The response should repeat word for word every line below from the one with "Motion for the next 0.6" to the one with "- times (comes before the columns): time", inclusive, and nothing else; leave pictures out.

(Recorded data)
# # # # # # #
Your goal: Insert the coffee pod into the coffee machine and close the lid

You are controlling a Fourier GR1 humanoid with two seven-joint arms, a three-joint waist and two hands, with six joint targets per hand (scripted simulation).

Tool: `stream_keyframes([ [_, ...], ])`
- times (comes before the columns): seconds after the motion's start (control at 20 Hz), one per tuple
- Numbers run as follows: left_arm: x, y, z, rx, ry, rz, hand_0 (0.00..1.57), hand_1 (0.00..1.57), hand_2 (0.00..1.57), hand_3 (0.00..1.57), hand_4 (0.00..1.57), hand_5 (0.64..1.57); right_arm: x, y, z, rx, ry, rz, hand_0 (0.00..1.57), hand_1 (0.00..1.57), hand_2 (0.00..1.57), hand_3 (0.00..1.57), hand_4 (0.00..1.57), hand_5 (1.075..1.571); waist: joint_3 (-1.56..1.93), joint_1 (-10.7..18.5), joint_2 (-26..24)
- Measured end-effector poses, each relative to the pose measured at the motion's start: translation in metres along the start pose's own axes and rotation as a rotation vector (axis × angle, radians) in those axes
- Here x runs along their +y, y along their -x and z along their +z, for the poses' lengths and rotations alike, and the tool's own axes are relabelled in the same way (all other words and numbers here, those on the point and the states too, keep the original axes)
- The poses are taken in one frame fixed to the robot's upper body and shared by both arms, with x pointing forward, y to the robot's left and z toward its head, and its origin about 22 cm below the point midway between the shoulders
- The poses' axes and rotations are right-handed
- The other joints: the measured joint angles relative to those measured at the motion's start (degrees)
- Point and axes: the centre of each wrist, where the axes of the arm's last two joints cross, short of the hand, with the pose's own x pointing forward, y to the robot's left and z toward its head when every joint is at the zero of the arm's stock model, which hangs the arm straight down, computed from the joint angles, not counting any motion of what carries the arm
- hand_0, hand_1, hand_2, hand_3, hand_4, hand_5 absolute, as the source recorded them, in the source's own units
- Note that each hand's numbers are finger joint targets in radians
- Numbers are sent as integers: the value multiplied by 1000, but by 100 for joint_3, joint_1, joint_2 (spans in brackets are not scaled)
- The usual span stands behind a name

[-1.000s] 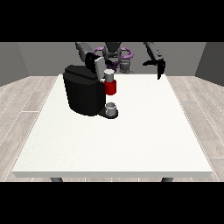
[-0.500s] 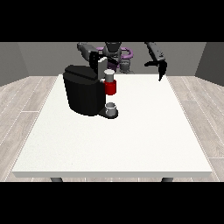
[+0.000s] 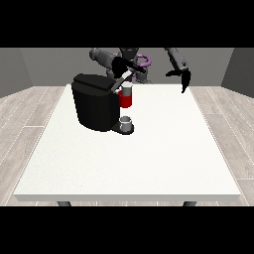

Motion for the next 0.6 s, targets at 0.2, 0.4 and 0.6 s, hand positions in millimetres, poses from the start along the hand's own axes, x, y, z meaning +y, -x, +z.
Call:
stream_keyframes([
  [0.2,-3,7,6,6,-9,10,0,0,0,0,354,1571,17,-11,4,-95,-91,7,0,0,0,0,429,1571,-58,45,-84],
  [0.4,0,9,9,0,-10,20,0,0,0,0,353,1571,44,-12,16,-132,-205,-14,0,0,0,0,493,1571,-87,45,-111],
  [0.6,-11,18,15,15,4,28,0,0,0,0,168,1571,66,-1,41,-161,-332,-30,0,0,0,0,514,1571,-96,86,-230],
])
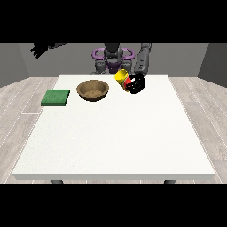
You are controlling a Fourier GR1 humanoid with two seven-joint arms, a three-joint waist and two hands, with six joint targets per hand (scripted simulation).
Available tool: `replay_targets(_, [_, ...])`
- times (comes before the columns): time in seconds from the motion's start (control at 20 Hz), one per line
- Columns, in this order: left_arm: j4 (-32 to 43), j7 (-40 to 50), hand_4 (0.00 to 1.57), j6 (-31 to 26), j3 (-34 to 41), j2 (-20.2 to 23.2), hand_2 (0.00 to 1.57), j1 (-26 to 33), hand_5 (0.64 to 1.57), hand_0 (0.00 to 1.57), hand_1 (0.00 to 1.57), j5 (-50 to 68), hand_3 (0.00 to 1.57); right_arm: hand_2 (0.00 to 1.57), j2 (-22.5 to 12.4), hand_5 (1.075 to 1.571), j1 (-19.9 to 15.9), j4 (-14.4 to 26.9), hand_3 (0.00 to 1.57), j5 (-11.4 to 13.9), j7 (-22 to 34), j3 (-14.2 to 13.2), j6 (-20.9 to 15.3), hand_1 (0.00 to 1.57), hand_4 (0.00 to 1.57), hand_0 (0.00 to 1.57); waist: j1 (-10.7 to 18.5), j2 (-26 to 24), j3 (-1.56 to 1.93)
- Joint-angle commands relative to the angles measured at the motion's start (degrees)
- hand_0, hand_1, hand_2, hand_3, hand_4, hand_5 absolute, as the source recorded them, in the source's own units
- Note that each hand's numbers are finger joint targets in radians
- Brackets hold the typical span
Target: Pick the cup and pour the ball into the bowl, then pick the bowl and place it on the pad
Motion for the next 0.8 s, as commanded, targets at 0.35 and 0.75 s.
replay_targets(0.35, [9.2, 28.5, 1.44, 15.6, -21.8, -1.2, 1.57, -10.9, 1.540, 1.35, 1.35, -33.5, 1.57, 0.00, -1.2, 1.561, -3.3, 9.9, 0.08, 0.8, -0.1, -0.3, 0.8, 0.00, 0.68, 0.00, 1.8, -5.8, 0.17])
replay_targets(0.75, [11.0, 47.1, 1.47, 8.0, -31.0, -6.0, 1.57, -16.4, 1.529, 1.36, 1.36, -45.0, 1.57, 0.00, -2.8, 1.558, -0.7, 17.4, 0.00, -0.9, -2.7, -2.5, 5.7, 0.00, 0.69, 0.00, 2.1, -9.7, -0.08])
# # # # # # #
Result for this exercise:
Motion for the next 0.6 s, targets at 0.2, 0.4 and 0.6 s, hand positions in millimetres, poses from the start along the hand's own axes, x, y, z meaning +y, -x, +z.
Call:
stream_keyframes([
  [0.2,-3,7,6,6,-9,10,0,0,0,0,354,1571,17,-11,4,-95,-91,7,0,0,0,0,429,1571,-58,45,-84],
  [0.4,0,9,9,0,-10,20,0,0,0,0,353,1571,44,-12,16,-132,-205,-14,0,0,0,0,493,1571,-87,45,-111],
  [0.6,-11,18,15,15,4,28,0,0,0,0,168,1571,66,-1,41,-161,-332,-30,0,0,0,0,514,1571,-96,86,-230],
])
You are controlling a Fourier GR1 humanoid with two seven-joint arms, a three-joint waist and two hands, with six joint targets per hand (scripted simulation).
Available tool: `replay_targets(_, [_, ...])`
- times (comes before the columns): time in seconds from the motion's start (control at 20 Hz), one per line

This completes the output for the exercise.